AMNOG Process Supervision
We offer you company-specific services for early benefit assessment according to AMNOG. Early benefit assessment is the prerequisite for the long-term reimbursement of new drugs and indications. For each new active substance placed on the market in Germany, it is necessary to submit a beneficial dossier to the Joint Federal Committee at the time of market launch. Following the benefit assessment, price negotiations are held with the statutory health insurance funds, so that a reimbursement amount is agreed one year after the market launch.
Policy
Together with you we build your optimal market access and pricing strategy. Each product requires its own market access and pricing strategy, which must be developed in advance of the actual benefit assessment. Depending on the regulatory status and the indication (medicinal product. orphan drug, ATMP, fix price group, etc.), different conditions apply for market access resulting in different requirements of the AMNOG assessment. We support you in the development of the market access strategy and the compilation of the AMNOG dossier.
G-BA Hearing / Trainings
The G-BA scientific advice meetings is an important and necessary step for the definition of the market access strategy and the development of the AMNOG dossier. Most importantly, as part of the scientific advice meeting the appropriate comparative therapy for the benefit assessment of a new drug is essentially determined. The G-BA consultation is based on a written request, which is evaluated by the drug subcommittee of the G-BA. The written application for the advice meeting should be based on the G-BA criteria for the detemination of the appropriate comparative therapy and requires a systematic literature research of the available evidence. Within the meeting further aspects regarding population and patient-relevant endpoints are to be discussed.
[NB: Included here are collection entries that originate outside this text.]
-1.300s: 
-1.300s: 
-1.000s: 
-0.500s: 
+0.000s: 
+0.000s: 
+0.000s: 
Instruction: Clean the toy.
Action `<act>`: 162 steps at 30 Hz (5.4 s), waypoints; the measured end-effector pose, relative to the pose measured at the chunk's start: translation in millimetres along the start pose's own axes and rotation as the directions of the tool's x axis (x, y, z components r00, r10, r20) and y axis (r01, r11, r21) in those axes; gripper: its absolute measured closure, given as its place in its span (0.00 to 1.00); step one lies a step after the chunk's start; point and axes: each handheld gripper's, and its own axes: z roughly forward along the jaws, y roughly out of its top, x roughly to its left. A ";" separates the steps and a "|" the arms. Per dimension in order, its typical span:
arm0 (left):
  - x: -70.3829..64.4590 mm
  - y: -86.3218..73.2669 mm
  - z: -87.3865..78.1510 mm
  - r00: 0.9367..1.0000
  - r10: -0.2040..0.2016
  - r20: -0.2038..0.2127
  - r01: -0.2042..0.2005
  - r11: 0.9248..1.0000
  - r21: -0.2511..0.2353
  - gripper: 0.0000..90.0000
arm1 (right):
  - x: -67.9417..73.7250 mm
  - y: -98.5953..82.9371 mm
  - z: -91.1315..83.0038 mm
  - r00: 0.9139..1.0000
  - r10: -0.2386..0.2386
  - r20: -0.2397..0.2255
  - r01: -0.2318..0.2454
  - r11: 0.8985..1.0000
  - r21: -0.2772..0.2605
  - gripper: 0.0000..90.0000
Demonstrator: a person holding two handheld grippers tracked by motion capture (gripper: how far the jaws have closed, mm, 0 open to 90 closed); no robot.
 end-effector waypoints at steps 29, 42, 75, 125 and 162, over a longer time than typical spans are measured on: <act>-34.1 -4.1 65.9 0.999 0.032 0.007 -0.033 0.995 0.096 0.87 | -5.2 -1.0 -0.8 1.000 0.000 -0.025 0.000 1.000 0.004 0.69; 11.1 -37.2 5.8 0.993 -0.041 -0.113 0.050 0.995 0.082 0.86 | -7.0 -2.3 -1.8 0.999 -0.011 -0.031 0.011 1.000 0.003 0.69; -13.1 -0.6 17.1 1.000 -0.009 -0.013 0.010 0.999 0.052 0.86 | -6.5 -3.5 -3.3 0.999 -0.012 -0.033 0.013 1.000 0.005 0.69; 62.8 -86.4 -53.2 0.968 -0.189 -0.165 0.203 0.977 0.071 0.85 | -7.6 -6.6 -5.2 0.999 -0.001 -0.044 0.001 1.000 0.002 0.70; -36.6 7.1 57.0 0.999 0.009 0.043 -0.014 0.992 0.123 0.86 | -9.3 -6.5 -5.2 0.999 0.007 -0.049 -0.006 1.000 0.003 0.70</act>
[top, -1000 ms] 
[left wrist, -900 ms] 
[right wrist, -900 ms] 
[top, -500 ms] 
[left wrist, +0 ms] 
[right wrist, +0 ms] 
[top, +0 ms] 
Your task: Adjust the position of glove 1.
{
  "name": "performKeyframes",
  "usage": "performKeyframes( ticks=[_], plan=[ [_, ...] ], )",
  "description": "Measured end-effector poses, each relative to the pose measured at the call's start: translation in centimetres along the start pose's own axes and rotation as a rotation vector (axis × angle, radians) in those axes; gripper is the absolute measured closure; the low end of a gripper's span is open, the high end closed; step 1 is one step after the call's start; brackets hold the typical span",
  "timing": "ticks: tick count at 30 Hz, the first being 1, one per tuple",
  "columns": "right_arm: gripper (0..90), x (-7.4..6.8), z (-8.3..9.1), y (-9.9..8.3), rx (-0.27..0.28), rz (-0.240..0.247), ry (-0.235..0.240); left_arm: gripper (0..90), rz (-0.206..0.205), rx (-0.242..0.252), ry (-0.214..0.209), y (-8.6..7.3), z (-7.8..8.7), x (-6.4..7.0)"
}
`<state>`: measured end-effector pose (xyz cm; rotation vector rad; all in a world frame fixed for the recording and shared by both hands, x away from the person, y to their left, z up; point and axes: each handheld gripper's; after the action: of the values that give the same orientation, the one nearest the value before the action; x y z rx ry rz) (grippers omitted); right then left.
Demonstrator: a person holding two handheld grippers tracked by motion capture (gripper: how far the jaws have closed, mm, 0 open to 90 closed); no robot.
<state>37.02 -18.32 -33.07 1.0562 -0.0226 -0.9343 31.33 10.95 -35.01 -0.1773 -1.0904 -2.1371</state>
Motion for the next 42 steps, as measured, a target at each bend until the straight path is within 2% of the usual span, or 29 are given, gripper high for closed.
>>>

Our services include the preparation of the written consultation as well as the preparation and support during the consultation with the G-BA.
Negotiation Training
We prepare the AMNOG dossier with modules 1 – 5 according to the formal requirements of the G-BA. This includes a description of the mechanism of action, the comparable drugs in the area of application according to Module 2, the description of the disease, medical needs, prevalence and incidence, as well as the costs in Module 3, and the presentation of the medical benefit and additional benefit in Module 4.